### [Your assignment]
Using the records below, give again exactly the lines from the line that contains "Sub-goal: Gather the" through the line that contains "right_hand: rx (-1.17", both ends included, and only those.

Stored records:
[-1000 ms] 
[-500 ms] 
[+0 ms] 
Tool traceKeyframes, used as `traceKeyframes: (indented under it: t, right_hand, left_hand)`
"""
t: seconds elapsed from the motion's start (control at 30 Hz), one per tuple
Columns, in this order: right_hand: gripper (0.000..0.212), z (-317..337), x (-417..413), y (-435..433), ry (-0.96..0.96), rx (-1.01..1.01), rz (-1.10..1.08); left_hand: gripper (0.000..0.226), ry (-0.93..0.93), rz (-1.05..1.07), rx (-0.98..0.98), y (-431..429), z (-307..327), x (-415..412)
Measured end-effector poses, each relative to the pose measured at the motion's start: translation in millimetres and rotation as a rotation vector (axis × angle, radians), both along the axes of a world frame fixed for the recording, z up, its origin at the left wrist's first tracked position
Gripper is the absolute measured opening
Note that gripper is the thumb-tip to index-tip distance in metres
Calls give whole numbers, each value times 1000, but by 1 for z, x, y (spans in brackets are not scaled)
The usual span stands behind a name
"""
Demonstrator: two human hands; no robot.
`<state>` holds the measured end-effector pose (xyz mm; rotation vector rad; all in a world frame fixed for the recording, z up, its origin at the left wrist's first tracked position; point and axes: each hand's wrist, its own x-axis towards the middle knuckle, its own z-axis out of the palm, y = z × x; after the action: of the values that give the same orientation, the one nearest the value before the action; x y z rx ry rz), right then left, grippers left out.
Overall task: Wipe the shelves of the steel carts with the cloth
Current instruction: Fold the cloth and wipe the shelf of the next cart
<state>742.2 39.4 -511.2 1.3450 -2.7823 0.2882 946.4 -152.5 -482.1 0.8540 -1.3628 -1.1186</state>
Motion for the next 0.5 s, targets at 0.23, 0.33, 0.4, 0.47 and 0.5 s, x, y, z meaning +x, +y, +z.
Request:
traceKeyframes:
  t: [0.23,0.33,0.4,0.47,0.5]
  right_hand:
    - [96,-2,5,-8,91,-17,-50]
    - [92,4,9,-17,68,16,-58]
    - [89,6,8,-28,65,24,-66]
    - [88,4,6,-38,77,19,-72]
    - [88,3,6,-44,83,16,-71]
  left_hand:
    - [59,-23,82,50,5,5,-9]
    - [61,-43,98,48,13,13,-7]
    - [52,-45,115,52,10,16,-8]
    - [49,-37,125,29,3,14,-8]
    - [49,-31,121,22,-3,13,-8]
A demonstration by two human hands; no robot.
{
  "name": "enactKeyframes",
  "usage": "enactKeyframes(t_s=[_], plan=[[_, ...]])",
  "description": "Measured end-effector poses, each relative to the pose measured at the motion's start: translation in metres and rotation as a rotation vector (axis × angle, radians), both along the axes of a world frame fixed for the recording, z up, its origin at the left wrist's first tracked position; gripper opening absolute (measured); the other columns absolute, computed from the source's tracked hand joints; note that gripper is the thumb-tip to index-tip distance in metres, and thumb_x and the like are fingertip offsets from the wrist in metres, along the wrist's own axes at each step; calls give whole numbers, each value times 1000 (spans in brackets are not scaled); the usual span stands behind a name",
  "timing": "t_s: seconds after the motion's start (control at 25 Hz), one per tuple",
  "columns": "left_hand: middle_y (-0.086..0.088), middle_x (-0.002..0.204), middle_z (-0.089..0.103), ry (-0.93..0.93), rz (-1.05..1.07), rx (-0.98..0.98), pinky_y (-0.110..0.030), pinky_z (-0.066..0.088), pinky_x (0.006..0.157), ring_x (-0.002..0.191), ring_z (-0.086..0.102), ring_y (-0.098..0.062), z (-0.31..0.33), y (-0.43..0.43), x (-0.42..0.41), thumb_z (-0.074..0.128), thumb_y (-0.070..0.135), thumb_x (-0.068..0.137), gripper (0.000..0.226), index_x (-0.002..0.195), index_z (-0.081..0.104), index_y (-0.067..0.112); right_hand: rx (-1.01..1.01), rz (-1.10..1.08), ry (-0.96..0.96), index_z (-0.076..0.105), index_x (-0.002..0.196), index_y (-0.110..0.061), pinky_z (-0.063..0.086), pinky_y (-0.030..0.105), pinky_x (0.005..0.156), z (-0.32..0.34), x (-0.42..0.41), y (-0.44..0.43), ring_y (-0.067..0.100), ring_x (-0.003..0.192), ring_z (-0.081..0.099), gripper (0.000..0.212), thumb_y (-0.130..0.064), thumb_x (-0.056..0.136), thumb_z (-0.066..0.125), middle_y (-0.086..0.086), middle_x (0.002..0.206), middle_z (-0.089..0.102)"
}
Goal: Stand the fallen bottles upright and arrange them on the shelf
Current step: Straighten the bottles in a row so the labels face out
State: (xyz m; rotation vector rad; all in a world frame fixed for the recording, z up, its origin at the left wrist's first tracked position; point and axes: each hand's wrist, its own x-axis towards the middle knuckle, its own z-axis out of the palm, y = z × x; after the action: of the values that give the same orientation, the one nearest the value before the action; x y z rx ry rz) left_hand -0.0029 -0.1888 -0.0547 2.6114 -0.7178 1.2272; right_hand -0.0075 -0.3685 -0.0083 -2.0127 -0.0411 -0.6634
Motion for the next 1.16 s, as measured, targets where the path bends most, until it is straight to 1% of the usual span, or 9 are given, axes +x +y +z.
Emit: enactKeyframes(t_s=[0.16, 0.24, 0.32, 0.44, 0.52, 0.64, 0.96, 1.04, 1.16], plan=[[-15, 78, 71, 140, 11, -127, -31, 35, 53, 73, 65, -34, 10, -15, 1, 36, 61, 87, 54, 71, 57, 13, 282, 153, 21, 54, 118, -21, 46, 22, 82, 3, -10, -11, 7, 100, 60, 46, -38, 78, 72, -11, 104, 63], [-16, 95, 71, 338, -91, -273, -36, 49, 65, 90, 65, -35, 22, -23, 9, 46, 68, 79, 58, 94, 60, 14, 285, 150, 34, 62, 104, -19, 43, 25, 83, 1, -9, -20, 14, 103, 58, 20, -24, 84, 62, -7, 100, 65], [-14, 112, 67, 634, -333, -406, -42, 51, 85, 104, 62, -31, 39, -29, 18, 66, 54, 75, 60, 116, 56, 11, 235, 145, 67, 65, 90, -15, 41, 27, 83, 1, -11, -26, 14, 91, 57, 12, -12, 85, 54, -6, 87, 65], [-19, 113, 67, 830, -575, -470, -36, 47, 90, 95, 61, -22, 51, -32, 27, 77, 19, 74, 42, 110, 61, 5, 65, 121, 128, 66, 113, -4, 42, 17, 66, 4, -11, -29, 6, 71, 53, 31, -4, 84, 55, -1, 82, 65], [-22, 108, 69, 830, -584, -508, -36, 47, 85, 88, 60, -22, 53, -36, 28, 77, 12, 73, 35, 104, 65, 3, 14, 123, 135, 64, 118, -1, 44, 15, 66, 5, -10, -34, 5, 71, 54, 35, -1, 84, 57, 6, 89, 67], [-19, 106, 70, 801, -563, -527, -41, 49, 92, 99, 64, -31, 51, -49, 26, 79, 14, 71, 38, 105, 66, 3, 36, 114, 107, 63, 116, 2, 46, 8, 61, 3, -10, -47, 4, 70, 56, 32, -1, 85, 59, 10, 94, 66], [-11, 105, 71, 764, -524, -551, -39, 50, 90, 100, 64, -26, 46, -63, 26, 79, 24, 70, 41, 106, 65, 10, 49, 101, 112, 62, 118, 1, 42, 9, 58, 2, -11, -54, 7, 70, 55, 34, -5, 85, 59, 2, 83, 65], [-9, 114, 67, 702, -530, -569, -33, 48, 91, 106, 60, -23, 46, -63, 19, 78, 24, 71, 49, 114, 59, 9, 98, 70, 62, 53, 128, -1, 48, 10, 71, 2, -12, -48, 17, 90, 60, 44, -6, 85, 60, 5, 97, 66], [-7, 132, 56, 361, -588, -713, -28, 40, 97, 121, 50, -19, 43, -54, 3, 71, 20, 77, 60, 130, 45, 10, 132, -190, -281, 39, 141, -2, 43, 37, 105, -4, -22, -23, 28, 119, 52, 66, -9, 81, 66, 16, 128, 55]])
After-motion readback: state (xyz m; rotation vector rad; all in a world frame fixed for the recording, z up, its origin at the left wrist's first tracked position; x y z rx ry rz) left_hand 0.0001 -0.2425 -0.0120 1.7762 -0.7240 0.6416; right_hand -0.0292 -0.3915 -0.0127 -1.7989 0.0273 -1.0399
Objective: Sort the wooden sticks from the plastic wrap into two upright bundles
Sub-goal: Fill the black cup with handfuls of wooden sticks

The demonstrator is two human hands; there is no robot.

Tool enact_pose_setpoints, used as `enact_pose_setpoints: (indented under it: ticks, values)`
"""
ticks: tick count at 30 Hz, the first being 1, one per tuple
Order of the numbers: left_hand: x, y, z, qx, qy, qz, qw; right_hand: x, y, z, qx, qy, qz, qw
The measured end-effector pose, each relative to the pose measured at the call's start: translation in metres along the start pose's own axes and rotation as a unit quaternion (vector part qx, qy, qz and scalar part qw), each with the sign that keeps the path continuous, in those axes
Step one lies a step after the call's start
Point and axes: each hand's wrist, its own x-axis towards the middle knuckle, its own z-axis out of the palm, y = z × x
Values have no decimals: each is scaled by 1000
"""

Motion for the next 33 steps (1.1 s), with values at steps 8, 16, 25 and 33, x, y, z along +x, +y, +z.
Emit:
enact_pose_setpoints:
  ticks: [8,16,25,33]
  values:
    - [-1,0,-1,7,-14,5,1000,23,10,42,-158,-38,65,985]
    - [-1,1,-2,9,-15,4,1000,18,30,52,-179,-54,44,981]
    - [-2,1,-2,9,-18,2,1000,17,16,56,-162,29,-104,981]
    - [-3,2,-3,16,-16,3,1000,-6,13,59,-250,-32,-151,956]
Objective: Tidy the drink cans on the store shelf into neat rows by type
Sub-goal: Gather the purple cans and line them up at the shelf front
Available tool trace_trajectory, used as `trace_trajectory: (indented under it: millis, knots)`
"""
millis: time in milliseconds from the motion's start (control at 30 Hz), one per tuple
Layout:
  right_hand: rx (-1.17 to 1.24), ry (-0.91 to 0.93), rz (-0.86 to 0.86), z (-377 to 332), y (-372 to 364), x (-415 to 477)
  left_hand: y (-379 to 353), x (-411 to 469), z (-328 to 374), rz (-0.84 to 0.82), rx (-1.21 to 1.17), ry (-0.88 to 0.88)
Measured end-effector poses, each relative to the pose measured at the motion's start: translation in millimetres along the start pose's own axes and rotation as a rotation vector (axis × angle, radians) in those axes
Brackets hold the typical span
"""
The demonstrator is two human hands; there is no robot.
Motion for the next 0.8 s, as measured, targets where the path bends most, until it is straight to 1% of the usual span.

### [Result of the exercise]
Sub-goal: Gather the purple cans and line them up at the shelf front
Available tool trace_trajectory, used as `trace_trajectory: (indented under it: millis, knots)`
"""
millis: time in milliseconds from the motion's start (control at 30 Hz), one per tuple
Layout:
  right_hand: rx (-1.17 to 1.24), ry (-0.91 to 0.93), rz (-0.86 to 0.86), z (-377 to 332), y (-372 to 364), x (-415 to 477)

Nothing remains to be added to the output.